- **YOUR OBJECTIVE**:
Using "rice" as the search string, find the matching lines below and copy them.
Start of DATA FOR THIS TASK
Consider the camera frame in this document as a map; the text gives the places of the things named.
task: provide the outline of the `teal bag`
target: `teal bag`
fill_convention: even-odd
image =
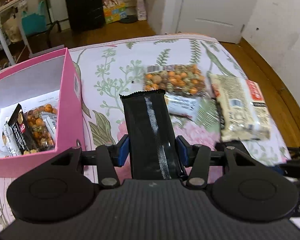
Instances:
[[[38,5],[37,13],[27,14],[25,11],[23,12],[21,21],[26,36],[41,33],[47,30],[44,6],[44,1],[41,1]]]

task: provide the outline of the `rice cracker package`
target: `rice cracker package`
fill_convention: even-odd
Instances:
[[[258,84],[215,74],[210,79],[225,121],[221,140],[269,139],[270,114]]]

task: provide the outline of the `bolt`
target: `bolt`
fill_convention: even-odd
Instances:
[[[193,186],[202,186],[204,184],[204,179],[194,177],[189,179],[189,183]]]
[[[104,186],[114,186],[117,184],[117,180],[115,178],[104,178],[102,179],[101,183]]]

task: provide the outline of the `white wall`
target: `white wall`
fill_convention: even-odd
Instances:
[[[243,37],[276,71],[300,106],[300,0],[258,0]]]
[[[145,0],[147,20],[157,35],[175,33],[182,0]]]

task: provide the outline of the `colorful box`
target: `colorful box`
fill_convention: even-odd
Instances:
[[[110,8],[103,6],[103,12],[105,15],[106,24],[120,21],[121,19],[127,17],[127,13],[125,12],[125,3],[124,2],[122,2],[116,6],[112,6]]]
[[[67,48],[32,58],[0,71],[0,135],[5,119],[17,103],[23,111],[58,98],[57,139],[54,150],[0,158],[0,177],[18,177],[57,154],[84,146],[81,83]]]

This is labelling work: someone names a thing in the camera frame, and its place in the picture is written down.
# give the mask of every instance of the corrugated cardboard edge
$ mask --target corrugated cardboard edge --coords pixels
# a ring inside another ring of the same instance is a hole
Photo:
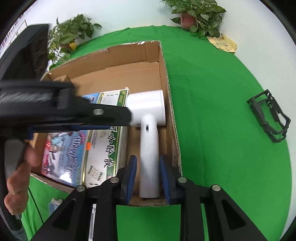
[[[180,150],[180,144],[179,144],[178,133],[177,133],[177,126],[176,126],[176,120],[175,120],[175,114],[174,114],[174,108],[173,108],[172,95],[171,95],[171,92],[170,92],[170,82],[168,80],[168,69],[166,67],[165,58],[163,56],[163,47],[161,45],[161,42],[158,41],[158,40],[156,40],[156,42],[158,42],[158,44],[159,44],[161,55],[162,55],[162,58],[163,58],[163,63],[165,65],[166,80],[167,80],[168,95],[169,95],[169,103],[170,103],[170,114],[171,114],[172,121],[173,121],[174,135],[175,135],[175,139],[176,139],[177,151],[178,151],[178,156],[179,156],[179,158],[178,158],[178,168],[179,168],[179,172],[181,173],[181,176],[183,176],[182,165],[181,165],[181,150]]]
[[[129,206],[133,207],[163,207],[167,206],[168,202],[165,198],[143,199],[139,196],[133,196],[129,202]]]
[[[91,53],[100,53],[100,52],[109,52],[109,50],[108,50],[108,48],[99,49],[99,50],[96,50],[96,51],[93,51],[93,52],[87,53],[87,54],[85,54],[85,55],[82,55],[82,56],[79,56],[79,57],[76,57],[76,58],[69,59],[69,60],[65,61],[64,63],[62,63],[62,64],[60,64],[60,65],[58,65],[58,66],[56,66],[56,67],[59,67],[59,66],[64,65],[64,64],[68,64],[68,63],[70,63],[71,61],[73,61],[73,60],[75,60],[75,59],[77,59],[77,58],[83,58],[84,56],[87,56],[87,55],[89,55],[89,54],[91,54]]]

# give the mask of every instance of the human hand
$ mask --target human hand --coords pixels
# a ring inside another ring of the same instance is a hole
[[[24,160],[17,170],[7,179],[8,194],[4,199],[6,208],[12,215],[22,213],[28,202],[28,187],[30,181],[31,167],[40,165],[34,149],[28,145]]]

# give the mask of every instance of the white wall
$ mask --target white wall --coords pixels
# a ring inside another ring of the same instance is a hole
[[[296,215],[296,46],[281,22],[259,0],[218,2],[227,10],[221,32],[237,43],[235,55],[292,120],[287,133],[292,196],[285,232]]]
[[[103,26],[94,37],[113,31],[139,26],[177,26],[170,18],[172,9],[160,0],[38,0],[34,10],[28,13],[28,25],[35,23],[56,24],[77,14],[91,17],[92,23]]]
[[[287,141],[292,166],[291,207],[285,230],[296,214],[296,46],[287,31],[259,0],[217,0],[227,12],[221,32],[238,45],[236,56],[251,71],[264,89],[276,97],[284,113],[291,119]],[[127,27],[175,24],[171,8],[159,0],[39,0],[26,21],[56,23],[78,13],[92,17],[103,29],[94,37]]]

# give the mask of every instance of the cardboard box
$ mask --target cardboard box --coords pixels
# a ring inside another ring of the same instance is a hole
[[[130,93],[163,90],[165,100],[166,126],[159,126],[160,155],[167,154],[168,161],[181,172],[181,155],[170,94],[168,75],[159,41],[128,43],[102,49],[86,56],[70,60],[52,69],[46,78],[55,80],[67,75],[77,87],[77,94],[82,96],[94,92],[124,89],[128,87]],[[32,144],[38,156],[43,157],[46,134],[35,136]],[[138,168],[134,185],[134,195],[131,205],[158,206],[165,205],[164,197],[159,199],[141,199],[139,195],[140,175],[140,130],[129,127],[127,141],[126,165],[130,155],[137,156]],[[32,176],[40,181],[66,192],[72,188],[56,183],[46,177],[38,175],[38,168],[32,169]]]

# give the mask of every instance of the white hair dryer
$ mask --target white hair dryer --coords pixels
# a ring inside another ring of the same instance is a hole
[[[160,196],[159,140],[157,126],[165,126],[163,91],[130,94],[126,107],[132,113],[131,126],[141,126],[141,176],[139,196]]]

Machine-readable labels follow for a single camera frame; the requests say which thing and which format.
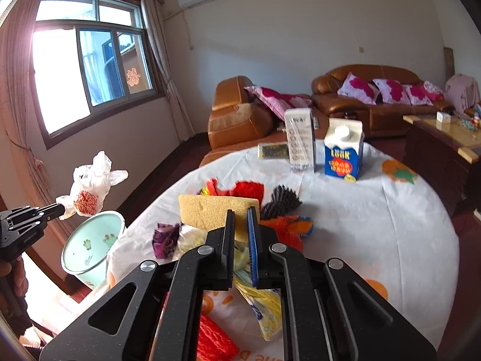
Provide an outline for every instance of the glass pane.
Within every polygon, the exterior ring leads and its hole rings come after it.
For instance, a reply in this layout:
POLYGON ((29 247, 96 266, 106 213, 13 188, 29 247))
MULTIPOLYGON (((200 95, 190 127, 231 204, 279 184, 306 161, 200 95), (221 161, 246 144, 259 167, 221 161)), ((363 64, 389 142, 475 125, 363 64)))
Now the glass pane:
POLYGON ((36 32, 33 64, 38 102, 49 133, 90 115, 78 64, 75 30, 36 32))
POLYGON ((139 7, 116 0, 99 0, 100 21, 138 27, 137 13, 139 7))
POLYGON ((80 45, 92 105, 124 96, 110 31, 81 30, 80 45))
POLYGON ((118 32, 120 55, 131 94, 152 89, 145 62, 142 38, 138 34, 118 32))
POLYGON ((94 0, 42 0, 37 20, 95 20, 94 0))

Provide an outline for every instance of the window sill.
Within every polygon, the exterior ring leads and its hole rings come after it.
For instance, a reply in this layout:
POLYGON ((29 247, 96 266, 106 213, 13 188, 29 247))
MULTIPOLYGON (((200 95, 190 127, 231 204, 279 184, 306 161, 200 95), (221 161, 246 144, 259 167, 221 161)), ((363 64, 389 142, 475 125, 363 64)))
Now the window sill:
MULTIPOLYGON (((142 97, 136 100, 131 100, 131 101, 119 103, 116 105, 112 105, 111 107, 107 107, 104 110, 101 110, 95 114, 89 115, 88 117, 75 121, 74 123, 65 126, 65 128, 62 128, 50 134, 45 129, 43 120, 40 118, 38 122, 40 125, 40 131, 42 132, 42 137, 43 137, 43 142, 45 143, 45 147, 47 148, 47 150, 49 150, 50 148, 62 142, 63 140, 66 140, 70 136, 73 136, 74 134, 82 131, 83 129, 88 128, 89 126, 92 126, 115 114, 121 113, 122 111, 134 108, 143 103, 147 103, 147 102, 159 99, 163 96, 164 95, 162 94, 153 94, 153 95, 148 95, 146 97, 142 97)), ((38 103, 34 102, 34 105, 35 105, 35 108, 37 108, 38 103)), ((40 110, 35 110, 35 113, 37 115, 41 115, 40 110)))

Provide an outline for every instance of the human hand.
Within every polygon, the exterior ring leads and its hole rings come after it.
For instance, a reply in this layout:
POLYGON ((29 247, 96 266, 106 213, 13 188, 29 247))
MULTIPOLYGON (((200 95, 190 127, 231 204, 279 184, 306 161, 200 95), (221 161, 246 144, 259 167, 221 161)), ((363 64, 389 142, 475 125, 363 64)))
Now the human hand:
MULTIPOLYGON (((0 261, 0 277, 6 277, 11 271, 11 264, 0 261)), ((17 258, 14 268, 14 288, 13 291, 17 297, 25 296, 28 290, 28 279, 25 276, 25 266, 22 257, 17 258)))

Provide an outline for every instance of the white bedsheet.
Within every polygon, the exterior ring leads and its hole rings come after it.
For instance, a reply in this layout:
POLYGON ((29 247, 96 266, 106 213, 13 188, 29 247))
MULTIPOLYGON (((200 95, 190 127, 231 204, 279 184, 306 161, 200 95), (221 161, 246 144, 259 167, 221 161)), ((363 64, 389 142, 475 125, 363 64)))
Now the white bedsheet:
MULTIPOLYGON (((256 148, 231 153, 175 183, 123 233, 109 253, 109 271, 119 281, 145 259, 155 259, 157 223, 179 222, 179 194, 195 194, 208 178, 222 189, 238 180, 264 183, 264 203, 279 184, 303 202, 295 214, 309 216, 314 231, 304 239, 308 258, 340 257, 365 279, 385 286, 388 301, 437 348, 449 318, 458 279, 458 237, 443 204, 417 177, 394 181, 382 171, 391 157, 364 144, 364 164, 356 183, 324 175, 324 145, 317 141, 315 174, 292 174, 287 160, 259 160, 256 148)), ((253 311, 237 290, 206 292, 209 316, 237 343, 236 359, 283 359, 282 335, 262 339, 253 311), (232 301, 226 303, 229 295, 232 301)))

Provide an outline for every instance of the pink pillow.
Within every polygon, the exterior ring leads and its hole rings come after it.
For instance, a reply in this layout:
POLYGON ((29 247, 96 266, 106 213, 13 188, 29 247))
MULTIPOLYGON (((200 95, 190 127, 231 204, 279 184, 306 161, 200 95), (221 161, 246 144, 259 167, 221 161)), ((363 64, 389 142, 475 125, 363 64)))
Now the pink pillow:
POLYGON ((397 80, 374 79, 381 91, 382 101, 388 104, 411 104, 403 86, 397 80))
POLYGON ((444 92, 437 85, 429 81, 424 82, 424 89, 426 90, 427 97, 431 101, 444 100, 444 92))
POLYGON ((338 95, 354 97, 364 104, 375 106, 379 90, 367 81, 349 73, 342 87, 337 91, 338 95))
POLYGON ((308 97, 280 94, 273 89, 258 85, 246 86, 244 89, 259 98, 259 100, 268 106, 282 121, 284 121, 285 110, 312 106, 312 100, 308 97))
POLYGON ((423 85, 403 85, 413 106, 432 106, 423 85))
End of DATA FOR THIS TASK
- **SOLUTION FOR THIS TASK**:
task: provide the outline of the `rice cracker package`
target: `rice cracker package`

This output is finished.